_EXERCISE DIRECTIONS_
Repeat the lines of the data exactly, from the first one through the one that contains "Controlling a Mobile".

▼

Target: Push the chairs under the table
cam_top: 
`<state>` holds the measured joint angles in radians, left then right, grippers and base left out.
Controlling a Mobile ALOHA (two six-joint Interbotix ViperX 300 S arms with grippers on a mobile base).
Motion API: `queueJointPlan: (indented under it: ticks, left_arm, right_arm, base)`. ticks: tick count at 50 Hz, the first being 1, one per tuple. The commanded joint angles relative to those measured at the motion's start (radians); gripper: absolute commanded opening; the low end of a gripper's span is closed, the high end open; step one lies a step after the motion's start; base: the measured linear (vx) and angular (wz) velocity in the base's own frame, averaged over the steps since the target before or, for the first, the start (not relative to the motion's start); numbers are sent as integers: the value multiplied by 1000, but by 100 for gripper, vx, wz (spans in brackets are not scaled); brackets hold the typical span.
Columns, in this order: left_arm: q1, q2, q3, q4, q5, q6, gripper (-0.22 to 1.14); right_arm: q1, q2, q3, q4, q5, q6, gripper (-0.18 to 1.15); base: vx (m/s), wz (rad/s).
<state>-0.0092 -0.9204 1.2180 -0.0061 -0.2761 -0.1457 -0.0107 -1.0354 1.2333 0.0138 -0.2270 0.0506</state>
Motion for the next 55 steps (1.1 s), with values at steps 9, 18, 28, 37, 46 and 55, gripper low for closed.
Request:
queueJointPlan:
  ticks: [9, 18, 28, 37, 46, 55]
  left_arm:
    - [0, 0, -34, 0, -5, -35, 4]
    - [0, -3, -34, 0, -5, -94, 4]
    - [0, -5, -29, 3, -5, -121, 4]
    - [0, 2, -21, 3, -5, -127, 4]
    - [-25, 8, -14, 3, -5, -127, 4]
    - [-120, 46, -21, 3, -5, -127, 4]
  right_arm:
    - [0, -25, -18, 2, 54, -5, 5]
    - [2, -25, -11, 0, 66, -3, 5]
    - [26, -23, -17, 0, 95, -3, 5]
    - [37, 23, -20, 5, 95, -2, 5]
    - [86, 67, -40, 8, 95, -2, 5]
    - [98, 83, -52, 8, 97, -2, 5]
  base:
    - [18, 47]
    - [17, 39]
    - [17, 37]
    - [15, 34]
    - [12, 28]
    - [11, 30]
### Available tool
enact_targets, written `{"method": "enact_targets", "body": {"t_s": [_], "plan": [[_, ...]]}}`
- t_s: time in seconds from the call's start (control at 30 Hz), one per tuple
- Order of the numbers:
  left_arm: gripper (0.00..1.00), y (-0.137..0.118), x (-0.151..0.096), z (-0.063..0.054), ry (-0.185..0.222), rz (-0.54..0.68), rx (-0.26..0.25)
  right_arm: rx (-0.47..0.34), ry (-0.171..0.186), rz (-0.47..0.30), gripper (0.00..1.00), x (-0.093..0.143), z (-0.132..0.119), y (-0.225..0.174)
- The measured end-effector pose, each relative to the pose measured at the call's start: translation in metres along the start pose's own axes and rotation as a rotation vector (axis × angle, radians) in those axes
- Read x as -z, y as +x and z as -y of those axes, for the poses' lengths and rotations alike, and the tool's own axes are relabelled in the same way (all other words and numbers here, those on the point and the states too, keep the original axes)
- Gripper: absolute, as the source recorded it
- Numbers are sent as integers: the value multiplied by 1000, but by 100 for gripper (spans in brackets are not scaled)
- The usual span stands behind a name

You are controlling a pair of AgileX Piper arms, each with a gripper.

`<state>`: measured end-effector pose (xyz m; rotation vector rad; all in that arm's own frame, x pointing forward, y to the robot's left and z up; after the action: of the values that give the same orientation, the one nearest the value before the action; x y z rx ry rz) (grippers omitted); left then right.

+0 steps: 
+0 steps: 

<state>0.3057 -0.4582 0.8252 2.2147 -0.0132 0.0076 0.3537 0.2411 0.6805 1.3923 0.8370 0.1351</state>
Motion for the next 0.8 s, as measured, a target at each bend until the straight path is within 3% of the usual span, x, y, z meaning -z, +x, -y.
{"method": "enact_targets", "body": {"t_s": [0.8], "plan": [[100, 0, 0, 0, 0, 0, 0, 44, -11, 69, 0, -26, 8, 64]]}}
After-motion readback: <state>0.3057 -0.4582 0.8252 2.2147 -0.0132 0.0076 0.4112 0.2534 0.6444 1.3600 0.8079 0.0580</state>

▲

_YOUR SOLUTION_
Target: Push the chairs under the table
cam_top: 
`<state>` holds the measured joint angles in radians, left then right, grippers and base left out.
Controlling a Mobile ALOHA (two six-joint Interbotix ViperX 300 S arms with grippers on a mobile base).

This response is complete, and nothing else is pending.